Why is a transformation procedure necessary??
To understand the need for a transformation procedure, we must pay attention that in an ETL procedure several sources are handled, some of them outside the organization itself: Stock market information from a website outside the company, any type of download from the Internet, an Office package, etc. This variety of databases, sometimes from several countries, con diferentes idiomas y diferentes unidades de measureThe "measure" it is a fundamental concept in various disciplines, which refers to the process of quantifying characteristics or magnitudes of objects, phenomena or situations. In mathematics, Used to determine lengths, Areas and volumes, while in social sciences it can refer to the evaluation of qualitative and quantitative variables. Measurement accuracy is crucial to obtain reliable and valid results in any research or practical application...., makes it impossible or difficult to make comparisons if you don't do conversions and formatting beforehand. Hence the need for transformation processes.
Transformation actions
The most common actions or processes are:
- Data Reformatting.
- Unit Conversion. As an example, Convert miles to kilometers per hour or vice versa. This is very common when extracting data from countries with different metric units. Another case would be the conversion of different currencies (Pounds, euros …) in a single standard value.

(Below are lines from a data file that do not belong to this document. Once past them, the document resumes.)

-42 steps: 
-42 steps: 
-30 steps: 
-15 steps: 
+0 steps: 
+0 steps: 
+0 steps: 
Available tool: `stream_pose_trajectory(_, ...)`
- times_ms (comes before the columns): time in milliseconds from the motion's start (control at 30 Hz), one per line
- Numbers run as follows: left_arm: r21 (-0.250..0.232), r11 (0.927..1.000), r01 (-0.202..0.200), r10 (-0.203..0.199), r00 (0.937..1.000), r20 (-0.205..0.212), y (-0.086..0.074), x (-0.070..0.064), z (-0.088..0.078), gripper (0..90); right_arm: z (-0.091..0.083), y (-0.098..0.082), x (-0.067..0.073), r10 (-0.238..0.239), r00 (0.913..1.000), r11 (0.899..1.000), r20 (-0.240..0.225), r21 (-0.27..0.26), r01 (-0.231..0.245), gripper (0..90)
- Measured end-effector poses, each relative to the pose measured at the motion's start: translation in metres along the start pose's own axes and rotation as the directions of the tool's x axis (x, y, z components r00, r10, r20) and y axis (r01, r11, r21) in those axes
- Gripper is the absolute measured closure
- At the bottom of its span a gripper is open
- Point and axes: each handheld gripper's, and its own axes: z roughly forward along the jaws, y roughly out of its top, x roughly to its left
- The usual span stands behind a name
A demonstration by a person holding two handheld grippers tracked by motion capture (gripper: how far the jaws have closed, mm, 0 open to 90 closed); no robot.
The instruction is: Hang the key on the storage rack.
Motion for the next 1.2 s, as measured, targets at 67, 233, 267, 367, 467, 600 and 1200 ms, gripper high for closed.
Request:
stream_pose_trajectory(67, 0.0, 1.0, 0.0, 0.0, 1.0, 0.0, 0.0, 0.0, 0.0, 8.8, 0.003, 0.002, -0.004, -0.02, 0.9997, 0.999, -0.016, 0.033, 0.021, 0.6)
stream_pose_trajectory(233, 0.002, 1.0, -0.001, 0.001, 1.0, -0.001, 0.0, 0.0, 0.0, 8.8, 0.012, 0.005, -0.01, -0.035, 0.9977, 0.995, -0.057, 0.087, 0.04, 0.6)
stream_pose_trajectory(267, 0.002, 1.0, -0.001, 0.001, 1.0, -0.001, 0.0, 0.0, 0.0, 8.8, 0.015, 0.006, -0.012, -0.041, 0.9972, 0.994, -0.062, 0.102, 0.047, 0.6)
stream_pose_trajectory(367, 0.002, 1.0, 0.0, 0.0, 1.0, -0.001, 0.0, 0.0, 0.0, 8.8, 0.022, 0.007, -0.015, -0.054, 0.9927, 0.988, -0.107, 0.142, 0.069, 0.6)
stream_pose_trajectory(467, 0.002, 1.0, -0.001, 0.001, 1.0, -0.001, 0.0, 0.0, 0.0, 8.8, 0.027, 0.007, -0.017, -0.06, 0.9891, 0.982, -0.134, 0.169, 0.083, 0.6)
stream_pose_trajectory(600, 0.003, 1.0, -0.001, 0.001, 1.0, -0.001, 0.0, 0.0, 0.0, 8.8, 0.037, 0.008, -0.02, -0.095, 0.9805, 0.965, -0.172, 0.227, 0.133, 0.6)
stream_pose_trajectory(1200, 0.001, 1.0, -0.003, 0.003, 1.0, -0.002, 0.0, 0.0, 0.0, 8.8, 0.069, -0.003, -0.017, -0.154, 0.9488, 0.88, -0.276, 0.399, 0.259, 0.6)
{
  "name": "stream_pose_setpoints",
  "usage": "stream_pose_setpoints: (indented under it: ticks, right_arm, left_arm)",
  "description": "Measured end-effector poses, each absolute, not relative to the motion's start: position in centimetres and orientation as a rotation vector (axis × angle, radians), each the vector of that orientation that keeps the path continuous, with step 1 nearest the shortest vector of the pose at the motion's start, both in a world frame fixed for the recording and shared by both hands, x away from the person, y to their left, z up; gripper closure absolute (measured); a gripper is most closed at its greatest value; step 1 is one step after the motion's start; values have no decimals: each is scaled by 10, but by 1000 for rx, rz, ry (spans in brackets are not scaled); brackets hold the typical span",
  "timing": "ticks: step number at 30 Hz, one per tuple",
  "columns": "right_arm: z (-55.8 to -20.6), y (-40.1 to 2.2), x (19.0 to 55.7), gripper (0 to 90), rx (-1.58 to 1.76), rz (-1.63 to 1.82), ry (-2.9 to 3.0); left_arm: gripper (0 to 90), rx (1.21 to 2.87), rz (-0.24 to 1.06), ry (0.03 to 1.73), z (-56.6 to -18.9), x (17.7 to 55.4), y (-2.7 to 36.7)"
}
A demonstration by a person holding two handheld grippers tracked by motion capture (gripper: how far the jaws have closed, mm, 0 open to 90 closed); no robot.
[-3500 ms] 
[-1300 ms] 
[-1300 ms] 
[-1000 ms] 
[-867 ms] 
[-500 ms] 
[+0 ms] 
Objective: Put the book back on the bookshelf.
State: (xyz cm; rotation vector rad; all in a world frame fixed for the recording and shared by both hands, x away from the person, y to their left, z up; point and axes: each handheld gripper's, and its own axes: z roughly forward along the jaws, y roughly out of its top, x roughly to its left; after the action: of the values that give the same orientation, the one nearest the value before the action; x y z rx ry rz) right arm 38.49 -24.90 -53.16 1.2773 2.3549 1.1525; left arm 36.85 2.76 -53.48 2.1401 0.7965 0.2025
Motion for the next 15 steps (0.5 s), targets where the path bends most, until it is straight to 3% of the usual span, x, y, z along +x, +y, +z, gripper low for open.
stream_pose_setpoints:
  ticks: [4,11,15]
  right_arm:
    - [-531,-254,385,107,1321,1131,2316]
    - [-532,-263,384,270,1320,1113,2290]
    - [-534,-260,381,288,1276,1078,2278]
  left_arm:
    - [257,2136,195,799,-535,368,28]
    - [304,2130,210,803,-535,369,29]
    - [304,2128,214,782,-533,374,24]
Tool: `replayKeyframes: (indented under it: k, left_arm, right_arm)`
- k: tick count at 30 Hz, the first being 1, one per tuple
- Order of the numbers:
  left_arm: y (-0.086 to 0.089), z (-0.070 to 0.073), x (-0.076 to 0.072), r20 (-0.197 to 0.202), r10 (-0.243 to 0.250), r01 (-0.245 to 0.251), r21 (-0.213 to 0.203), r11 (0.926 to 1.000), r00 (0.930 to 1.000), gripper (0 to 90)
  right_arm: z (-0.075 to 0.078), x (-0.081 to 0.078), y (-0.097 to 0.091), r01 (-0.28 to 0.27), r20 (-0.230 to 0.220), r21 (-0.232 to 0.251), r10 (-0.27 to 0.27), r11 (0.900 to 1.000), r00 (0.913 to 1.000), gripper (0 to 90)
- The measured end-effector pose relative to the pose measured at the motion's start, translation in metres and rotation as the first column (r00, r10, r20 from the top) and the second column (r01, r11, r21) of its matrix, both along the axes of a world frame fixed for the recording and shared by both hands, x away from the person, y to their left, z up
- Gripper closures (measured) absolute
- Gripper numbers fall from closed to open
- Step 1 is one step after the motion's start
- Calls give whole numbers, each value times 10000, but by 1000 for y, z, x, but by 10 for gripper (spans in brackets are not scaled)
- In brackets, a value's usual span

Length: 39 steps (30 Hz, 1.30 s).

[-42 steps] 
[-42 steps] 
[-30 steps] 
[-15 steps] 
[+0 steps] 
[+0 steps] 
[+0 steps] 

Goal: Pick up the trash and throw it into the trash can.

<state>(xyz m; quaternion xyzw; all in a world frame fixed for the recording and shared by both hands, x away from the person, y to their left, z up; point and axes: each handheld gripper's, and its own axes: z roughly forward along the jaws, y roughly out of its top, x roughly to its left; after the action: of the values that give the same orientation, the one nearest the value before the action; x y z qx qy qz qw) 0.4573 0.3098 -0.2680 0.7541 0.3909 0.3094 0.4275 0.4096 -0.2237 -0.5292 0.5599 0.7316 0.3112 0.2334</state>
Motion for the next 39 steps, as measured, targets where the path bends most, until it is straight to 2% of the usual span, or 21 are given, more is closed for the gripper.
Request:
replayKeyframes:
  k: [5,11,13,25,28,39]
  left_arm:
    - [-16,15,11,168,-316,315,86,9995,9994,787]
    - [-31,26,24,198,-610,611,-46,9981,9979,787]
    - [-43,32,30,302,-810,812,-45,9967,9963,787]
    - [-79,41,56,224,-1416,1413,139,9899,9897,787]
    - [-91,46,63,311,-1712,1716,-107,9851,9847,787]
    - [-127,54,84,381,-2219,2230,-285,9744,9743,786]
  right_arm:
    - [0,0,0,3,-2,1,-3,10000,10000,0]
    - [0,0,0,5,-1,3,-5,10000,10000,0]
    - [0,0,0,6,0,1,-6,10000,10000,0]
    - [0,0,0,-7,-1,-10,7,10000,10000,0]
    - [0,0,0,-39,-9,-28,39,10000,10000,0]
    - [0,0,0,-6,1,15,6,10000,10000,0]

- Selecting columns for post-loading. As an example, Cause columns with null values not to load.
- Column Aggregation. Adding a column with the origin of certain cars would be an example.
- Divide a column into several. This action is very useful for, as an example, Separate into three columns, one for the first name and two for the surname, the identification of a person who was previously in a single field.
- Translate codes. As an example, if the source sources store an "H" for men and an "M" for women, Give the essential instructions for the destination to store a "1" for men and a "2" for women.
- Get new calculated values.
- Unite data from multiple sources.
- Searches. This is when data is taken and compared with other types of data, Cross-referencing information. As an example, capturar un código de cliente de una databaseA database is an organized set of information that allows you to store, Manage and retrieve data efficiently. Used in various applications, from enterprise systems to online platforms, Databases can be relational or non-relational. Proper design is critical to optimizing performance and ensuring information integrity, thus facilitating informed decision-making in different contexts.... y cruzarlo con otra base de préstamos concedidos para saber si dicho cliente disfruta o no de ese préstamo.
- Pivoting. A procedure similar to searches but with a higher degree of complexity, since data from different sources are cross-referenced.
Who is in charge of carrying out these transformations??
This role corresponds to the developer or analyst of the ETL procedure in question. The definition of the transformations to be carried out is based on a previous analysis and the cleaning stage that, as we have already pointed out and will deepen later, It is a separate procedure but closely linked to the transformation procedure.
Transformation: A vital procedure for subsequent analysis and comparisons
Data transformation, after their extraction and as a previous step to loading, it cannot be considered a secondary or dispensable stage. Without a good job of data transformation, it would not be feasible to carry out comparisons and analyses. In other words, one of the great benefits for the institutions of implementing an ETL procedure would be lost.